* **Stored items from a collection**:
+ + +
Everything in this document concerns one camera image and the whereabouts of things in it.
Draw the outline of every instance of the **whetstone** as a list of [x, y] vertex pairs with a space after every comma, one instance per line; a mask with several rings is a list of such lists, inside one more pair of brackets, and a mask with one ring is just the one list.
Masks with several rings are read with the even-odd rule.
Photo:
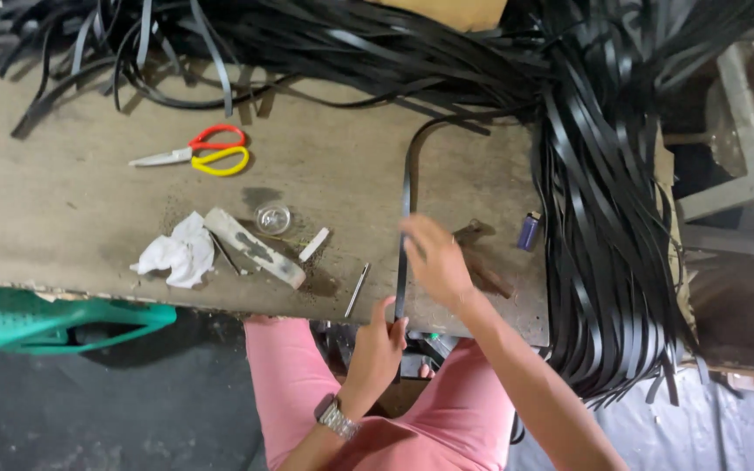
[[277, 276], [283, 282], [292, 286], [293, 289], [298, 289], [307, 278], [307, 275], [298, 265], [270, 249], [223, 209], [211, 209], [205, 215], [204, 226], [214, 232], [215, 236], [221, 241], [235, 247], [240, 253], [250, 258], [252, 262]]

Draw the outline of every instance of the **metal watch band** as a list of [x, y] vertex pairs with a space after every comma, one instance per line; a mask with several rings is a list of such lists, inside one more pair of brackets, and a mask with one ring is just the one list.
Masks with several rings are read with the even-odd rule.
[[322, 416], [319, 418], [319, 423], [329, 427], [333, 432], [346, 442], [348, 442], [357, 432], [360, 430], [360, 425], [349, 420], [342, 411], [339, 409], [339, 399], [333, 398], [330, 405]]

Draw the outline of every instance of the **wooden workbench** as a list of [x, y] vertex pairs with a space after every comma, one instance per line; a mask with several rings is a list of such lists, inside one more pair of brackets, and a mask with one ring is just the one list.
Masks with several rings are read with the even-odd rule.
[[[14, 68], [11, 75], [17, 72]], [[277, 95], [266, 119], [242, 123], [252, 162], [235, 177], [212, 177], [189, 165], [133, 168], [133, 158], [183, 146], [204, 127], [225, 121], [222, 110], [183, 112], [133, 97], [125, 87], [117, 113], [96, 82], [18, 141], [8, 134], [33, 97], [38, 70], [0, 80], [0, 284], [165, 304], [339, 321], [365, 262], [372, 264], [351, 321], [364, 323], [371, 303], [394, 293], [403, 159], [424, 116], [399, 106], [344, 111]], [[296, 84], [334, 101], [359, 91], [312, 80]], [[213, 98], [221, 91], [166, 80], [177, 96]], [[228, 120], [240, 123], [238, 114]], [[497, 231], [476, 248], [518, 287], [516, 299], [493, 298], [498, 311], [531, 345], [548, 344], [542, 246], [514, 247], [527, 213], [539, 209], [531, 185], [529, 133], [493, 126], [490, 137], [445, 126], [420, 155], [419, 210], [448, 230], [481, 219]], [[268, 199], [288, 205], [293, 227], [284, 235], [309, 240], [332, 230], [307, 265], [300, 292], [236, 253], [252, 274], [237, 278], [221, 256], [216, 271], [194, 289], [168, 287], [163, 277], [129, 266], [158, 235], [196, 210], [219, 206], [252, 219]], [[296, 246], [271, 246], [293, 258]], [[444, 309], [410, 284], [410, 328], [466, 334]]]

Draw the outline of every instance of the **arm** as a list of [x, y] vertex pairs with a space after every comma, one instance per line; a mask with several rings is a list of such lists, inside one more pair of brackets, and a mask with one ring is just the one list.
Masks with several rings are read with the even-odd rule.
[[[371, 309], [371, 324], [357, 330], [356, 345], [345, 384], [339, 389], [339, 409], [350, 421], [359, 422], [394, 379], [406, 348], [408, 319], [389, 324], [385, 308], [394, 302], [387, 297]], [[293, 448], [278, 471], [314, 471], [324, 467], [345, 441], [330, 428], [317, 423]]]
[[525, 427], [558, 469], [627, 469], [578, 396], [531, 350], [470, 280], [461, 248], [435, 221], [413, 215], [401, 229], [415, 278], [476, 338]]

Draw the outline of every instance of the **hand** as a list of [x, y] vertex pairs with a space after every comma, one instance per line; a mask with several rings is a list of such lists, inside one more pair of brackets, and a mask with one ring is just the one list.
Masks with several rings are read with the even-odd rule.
+ + +
* **Exercise prompt**: In the copy, include no pictures; transcribe every record above verbatim.

* **Result of this exercise**:
Everything in this document concerns one camera image and the whereabouts of things in it.
Draw the outline of every instance of the **whetstone** as a list of [x, y] vertex pairs with a space after every comma, one instance per line; a mask with several rings is a list of such lists, inside one more pair of brackets, and a mask with one ring is just the one list.
Masks with several rings are read with the even-odd rule.
Photo:
[[277, 276], [283, 282], [292, 286], [293, 289], [298, 289], [307, 278], [307, 275], [298, 265], [270, 249], [223, 209], [211, 209], [205, 215], [204, 226], [214, 232], [215, 236], [221, 241], [235, 247], [240, 253], [250, 258], [252, 262]]

Draw the outline of every instance of the **metal watch band** as a list of [x, y] vertex pairs with a space after every comma, one instance per line; a mask with several rings is a list of such lists, inside one more pair of brackets, and a mask with one ring is just the one list.
Masks with several rings are read with the even-odd rule.
[[322, 416], [319, 418], [319, 423], [329, 427], [333, 432], [346, 442], [348, 442], [357, 432], [360, 430], [360, 425], [349, 420], [342, 411], [339, 409], [339, 399], [333, 398], [330, 405]]

Draw the outline of every instance of the **wooden workbench** as a list of [x, y] vertex pairs with a space after every comma, one instance per line; a mask with several rings is a list of such lists, inside one more pair of brackets, and a mask with one ring is just the one list.
Masks with several rings are read with the even-odd rule.
[[[14, 68], [11, 75], [17, 72]], [[277, 95], [266, 119], [242, 123], [252, 162], [235, 177], [212, 177], [189, 165], [133, 168], [133, 158], [183, 146], [204, 127], [225, 121], [222, 110], [183, 112], [133, 97], [125, 87], [117, 113], [96, 82], [18, 141], [8, 134], [33, 97], [38, 70], [0, 80], [0, 284], [165, 304], [339, 321], [365, 262], [372, 264], [351, 321], [364, 323], [371, 303], [394, 293], [403, 159], [424, 116], [399, 106], [344, 111]], [[296, 84], [334, 101], [359, 91], [312, 80]], [[213, 98], [221, 91], [166, 80], [177, 96]], [[228, 120], [240, 123], [238, 114]], [[497, 231], [476, 248], [518, 287], [516, 299], [493, 298], [498, 311], [531, 345], [548, 344], [542, 246], [514, 247], [527, 213], [539, 209], [531, 185], [529, 133], [493, 126], [490, 137], [445, 126], [420, 155], [419, 210], [448, 230], [481, 219]], [[268, 199], [288, 205], [293, 227], [284, 235], [309, 240], [332, 230], [307, 265], [300, 292], [236, 253], [252, 274], [237, 278], [221, 256], [216, 271], [194, 289], [168, 287], [163, 277], [129, 266], [158, 235], [196, 210], [219, 206], [252, 219]], [[296, 246], [271, 246], [293, 258]], [[444, 309], [410, 284], [410, 328], [466, 334]]]

Draw the outline of every instance of the **arm** as a list of [x, y] vertex pairs with a space after every comma, one instance per line; a mask with several rings is a list of such lists, inside one more pair of brackets, and a mask with one ring is just the one list.
Masks with several rings are read with the even-odd rule.
[[[371, 309], [371, 324], [357, 330], [356, 345], [345, 384], [339, 389], [339, 409], [350, 421], [359, 422], [394, 379], [406, 348], [408, 319], [389, 324], [385, 308], [394, 302], [387, 297]], [[293, 448], [278, 471], [314, 471], [324, 467], [345, 441], [330, 428], [317, 423]]]
[[525, 427], [558, 469], [627, 469], [578, 396], [531, 350], [470, 280], [461, 248], [435, 221], [413, 215], [401, 229], [415, 278], [476, 338]]

Draw the outline of every instance of the **hand** as a list of [x, y] vertex pairs with a space after every comma, one instance per line; a mask with several rings is a list of such lists, inside one more pair of brackets, and a mask with one ring is just the one list.
Masks with several rings are read with the even-odd rule.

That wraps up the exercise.